# Leader and tippet for tarpon



## William Sykes (May 26, 2017)

Advice on tying your own leaders for tarpon.Currently using 3ft 60# mono tied to 3ft of 50# mono tied to 3ft of 40# mono and a 40# flouracarbon tippet.Surgeons loop to flyline uniknots on leader and tippet.Ive gotten LOTS of different suggestions about leader construction as well as what knots to use.Like to hear from you guys on this subject.Thanks for your expertise.


----------



## Backwater (Dec 14, 2014)

William, do a "Search" on this forum on the subject. You'll find countless threats on the subject, including some recent threads just before this season.


----------



## William Sykes (May 26, 2017)

Backwater said:


> William, do a "Search" on this forum on the subject. You'll find countless threats on the subject, including some recent threads just before this season.


Ok thanks again!


----------



## Tailer (Jan 10, 2017)

I think FKO has a video on their website or Facebook where Sandy shows you how to tie his quick-change tarpon leader. That's a good place to start. I don't use the quick-change leader anymore, but the knots, materials, and measurements in that video will get you headed in the right direction.


----------



## William Sykes (May 26, 2017)

Tailer said:


> I think FKO has a video on their website or Facebook where Sandy shows you how to tie his quick-change tarpon leader. That's a good place to start. I don't use the quick-change leader anymore, but the knots, materials, and measurements in that video will get you headed in the right direction.


Thanks for your expertise


----------



## Tailer (Jan 10, 2017)

Here's that video. This is a pretty common leader setup down in the Keys. I've used it myself and fished with it on the rods of a bunch of Keys tarpon guides. 

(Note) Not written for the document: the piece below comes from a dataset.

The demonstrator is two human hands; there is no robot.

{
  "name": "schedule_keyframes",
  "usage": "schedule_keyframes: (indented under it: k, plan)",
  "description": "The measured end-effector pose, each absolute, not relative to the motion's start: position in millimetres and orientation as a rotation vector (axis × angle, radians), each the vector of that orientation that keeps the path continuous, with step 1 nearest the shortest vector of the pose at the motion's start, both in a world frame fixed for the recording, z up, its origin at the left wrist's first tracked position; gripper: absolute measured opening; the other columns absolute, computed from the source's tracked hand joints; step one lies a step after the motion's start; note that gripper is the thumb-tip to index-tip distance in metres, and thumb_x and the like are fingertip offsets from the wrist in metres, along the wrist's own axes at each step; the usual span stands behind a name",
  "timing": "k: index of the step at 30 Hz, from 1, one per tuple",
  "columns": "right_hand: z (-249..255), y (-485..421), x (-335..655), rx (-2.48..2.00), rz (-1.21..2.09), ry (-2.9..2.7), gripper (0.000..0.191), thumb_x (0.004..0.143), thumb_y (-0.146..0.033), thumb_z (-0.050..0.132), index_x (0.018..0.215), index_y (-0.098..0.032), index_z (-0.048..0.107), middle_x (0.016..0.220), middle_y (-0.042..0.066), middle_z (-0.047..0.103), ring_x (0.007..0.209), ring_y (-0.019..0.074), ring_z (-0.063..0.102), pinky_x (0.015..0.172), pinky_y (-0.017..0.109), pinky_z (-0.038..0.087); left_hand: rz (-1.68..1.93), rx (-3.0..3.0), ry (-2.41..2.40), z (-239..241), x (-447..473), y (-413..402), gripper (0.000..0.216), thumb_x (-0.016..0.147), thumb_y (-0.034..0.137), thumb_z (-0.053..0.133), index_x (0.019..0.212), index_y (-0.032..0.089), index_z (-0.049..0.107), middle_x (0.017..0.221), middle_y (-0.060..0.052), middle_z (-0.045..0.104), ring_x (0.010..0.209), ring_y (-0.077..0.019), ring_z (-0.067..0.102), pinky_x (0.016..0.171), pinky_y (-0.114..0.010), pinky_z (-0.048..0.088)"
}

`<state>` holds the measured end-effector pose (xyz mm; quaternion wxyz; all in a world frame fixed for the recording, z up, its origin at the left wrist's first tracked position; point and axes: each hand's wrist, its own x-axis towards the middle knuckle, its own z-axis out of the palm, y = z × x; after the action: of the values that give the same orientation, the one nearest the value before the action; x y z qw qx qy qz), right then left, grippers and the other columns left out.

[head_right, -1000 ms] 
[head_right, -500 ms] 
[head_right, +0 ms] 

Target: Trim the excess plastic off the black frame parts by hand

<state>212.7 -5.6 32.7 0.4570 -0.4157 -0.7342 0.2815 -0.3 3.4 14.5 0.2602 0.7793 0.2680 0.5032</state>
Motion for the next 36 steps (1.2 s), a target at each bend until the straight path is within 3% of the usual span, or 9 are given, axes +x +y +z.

__ https://www.facebook.com/video.php?v=1366890433374117



The quick-change leader has the advantage of being quicker to change out either the fly, the tippet size, or the shock size on the water. You can keep fly/tippet/shock combos set up with different hook sizes, different fly colors, and different shock sizes and change them out easily on the water. I used them when I only carried one tarpon rod because I needed the flexibility. These days I use the stealth leader setup that Fordyce popularized in his book. It's a much simpler leader setup with fewer knots and I don't require the flexibility in the system anymore since I carry several tarpon rods.


----------



## William Sykes (May 26, 2017)

Great info thanks again for your help


----------



## BM_Barrelcooker (May 4, 2011)

I just tie10' of Cajun red mono in 20-30#

Works like a charm and you can get it at Walmart.


----------



## William Sykes (May 26, 2017)

Thanks I have 1/2 dozen leaders tied graduated from 60# to 50# 40# 30#shock tippett all in mono accept the 40# its in flouracarbon.Butt section is looped to fly line and all knots are uni knots.Thanks for your input


----------



## Backwater (Dec 14, 2014)

BM_Barrelcooker said:


> I just tie10' of Cajun red mono in 20-30#
> 
> Works like a charm and you can get it at Walmart.


???


----------



## coconutgroves (Sep 23, 2013)

We have to make a sticky thread on this.


----------



## LowHydrogen (Dec 31, 2015)

Backwater said:


> ???


I think he was joking.

How bout it @Austin or @anytide can you "sticky" this thread (linked below) in the top of the fly section? It was a pretty thorough one, unless there was a better one that I can't remember right now.
https://www.microskiff.com/threads/tarpon-leader-s.44642/


----------



## MSAdmin (Jan 29, 2016)

I got that stickied.


----------



## Backwater (Dec 14, 2014)

Whad dup Austin! Yer like the Austin Powers of microskiff!










Cha ching!

LOL


----------



## MSAdmin (Jan 29, 2016)

I try.


----------